(PROBLEM TO SOLVE) Restate word for word the lines of the listing below, from its first line through the line with "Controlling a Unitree", without the pictures.

(THE DATA)
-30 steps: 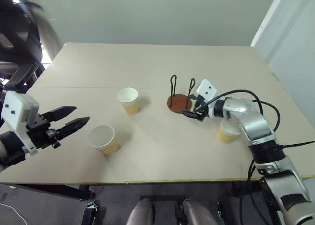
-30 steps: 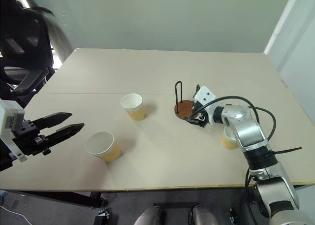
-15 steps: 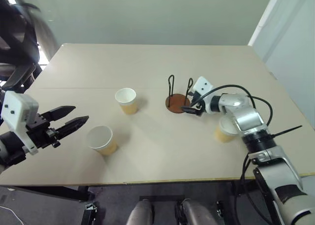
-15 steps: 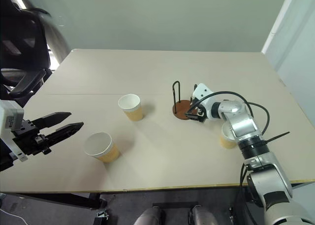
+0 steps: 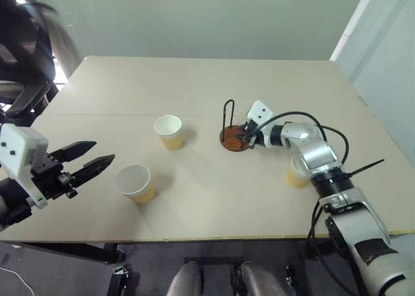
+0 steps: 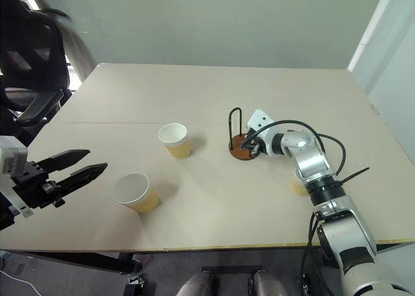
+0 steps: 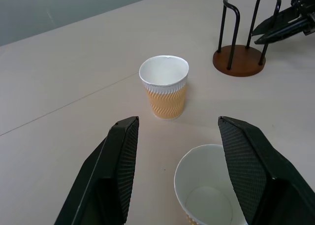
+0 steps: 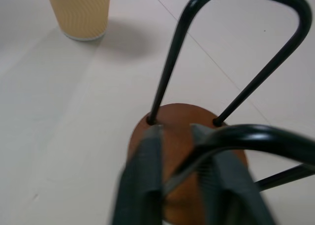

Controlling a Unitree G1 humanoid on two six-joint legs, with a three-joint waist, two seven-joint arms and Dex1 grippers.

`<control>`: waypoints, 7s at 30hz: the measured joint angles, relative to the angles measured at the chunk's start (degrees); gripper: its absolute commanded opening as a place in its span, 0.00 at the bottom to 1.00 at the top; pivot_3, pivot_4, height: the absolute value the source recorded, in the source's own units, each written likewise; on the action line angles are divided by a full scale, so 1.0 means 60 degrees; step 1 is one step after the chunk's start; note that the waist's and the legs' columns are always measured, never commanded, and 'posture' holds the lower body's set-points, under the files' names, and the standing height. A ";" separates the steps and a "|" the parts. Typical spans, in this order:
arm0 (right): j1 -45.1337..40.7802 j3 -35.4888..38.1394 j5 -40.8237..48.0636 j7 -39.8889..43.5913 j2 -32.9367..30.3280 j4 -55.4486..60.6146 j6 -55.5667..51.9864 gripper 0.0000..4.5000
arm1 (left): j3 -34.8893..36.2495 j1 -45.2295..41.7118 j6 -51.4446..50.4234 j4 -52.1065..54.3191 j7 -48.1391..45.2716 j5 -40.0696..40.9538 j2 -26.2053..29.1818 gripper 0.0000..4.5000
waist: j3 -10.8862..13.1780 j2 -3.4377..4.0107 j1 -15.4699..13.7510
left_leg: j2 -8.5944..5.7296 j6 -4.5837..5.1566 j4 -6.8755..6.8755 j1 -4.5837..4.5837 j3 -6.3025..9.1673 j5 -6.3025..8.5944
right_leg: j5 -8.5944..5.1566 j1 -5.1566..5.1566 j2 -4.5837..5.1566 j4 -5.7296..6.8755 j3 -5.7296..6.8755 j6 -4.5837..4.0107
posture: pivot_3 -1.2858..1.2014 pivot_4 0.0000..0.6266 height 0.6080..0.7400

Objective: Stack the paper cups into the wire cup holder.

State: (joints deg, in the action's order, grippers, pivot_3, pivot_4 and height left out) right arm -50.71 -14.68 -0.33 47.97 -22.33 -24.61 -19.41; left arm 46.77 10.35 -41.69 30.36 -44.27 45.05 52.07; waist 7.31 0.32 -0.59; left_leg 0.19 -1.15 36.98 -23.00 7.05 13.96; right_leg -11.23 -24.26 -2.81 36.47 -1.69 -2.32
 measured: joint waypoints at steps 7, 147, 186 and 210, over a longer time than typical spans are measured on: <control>-0.0035 0.0005 -0.0002 0.0210 0.0018 -0.0061 0.0108 0.00 | 0.0049 0.0000 -0.0001 0.0005 0.0019 0.0003 0.0001 0.61 | 0.0001 0.0001 -0.0002 | 0.0000 -0.0016 0.0000 -0.0001 0.0001 0.0010 | -0.0002 0.0000 0.0000 -0.0003 0.0002 -0.0003 | 0.52 0.24 1.00; 0.2723 0.0005 -0.1286 0.5729 -0.6230 0.3062 0.5105 1.00 | -0.1405 -0.1001 -0.0782 0.0370 -0.2779 0.0793 0.1822 0.61 | -0.0004 -0.0013 -0.0014 | -0.0001 0.0050 0.0021 0.0017 -0.0009 -0.0019 | -0.0017 0.0059 -0.0004 -0.0028 -0.0009 0.0059 | 0.52 0.24 1.00; -0.0991 0.0458 0.3156 0.6947 -0.4002 0.4750 0.1248 0.01 | -0.1173 -0.1027 -0.0709 -0.0008 -0.3219 0.0734 0.2010 0.61 | 0.0000 -0.0006 0.0146 | 0.0002 0.0049 0.0014 0.0024 -0.0011 -0.0029 | -0.0055 0.0051 -0.0008 -0.0024 -0.0006 -0.0008 | 0.52 0.24 1.00; -0.1318 -0.1043 0.2211 0.7359 -0.2943 0.4872 0.1795 0.01 | -0.0774 -0.0896 -0.0822 0.0482 -0.3026 0.1223 0.1800 0.61 | -0.0003 -0.0011 0.0043 | 0.0002 0.0026 0.0019 0.0022 -0.0001 0.0001 | -0.0061 0.0030 -0.0007 0.0044 0.0003 -0.0030 | 0.52 0.24 1.00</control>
State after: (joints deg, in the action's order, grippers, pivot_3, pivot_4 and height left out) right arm -58.62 -20.94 12.94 92.12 -39.98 4.62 -8.64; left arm 42.13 4.97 -46.63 33.26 -62.43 52.39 62.86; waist 7.29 0.25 -0.33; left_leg 0.20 -0.99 37.09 -22.87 7.04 13.97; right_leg -11.60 -24.08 -2.86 36.73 -1.68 -2.50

(YOUR RESPONSE)
-30 steps: 
-30 steps: 
-15 steps: 
-15 steps: 
+0 steps: 
+0 steps: 
+0 steps: 
+0 steps: 

Controlling a Unitree G1 humanoid on two six-joint legs, with a three-joint waist, two seven-joint arms and Dex1 grippers.

Fully answered, the exercise is complete.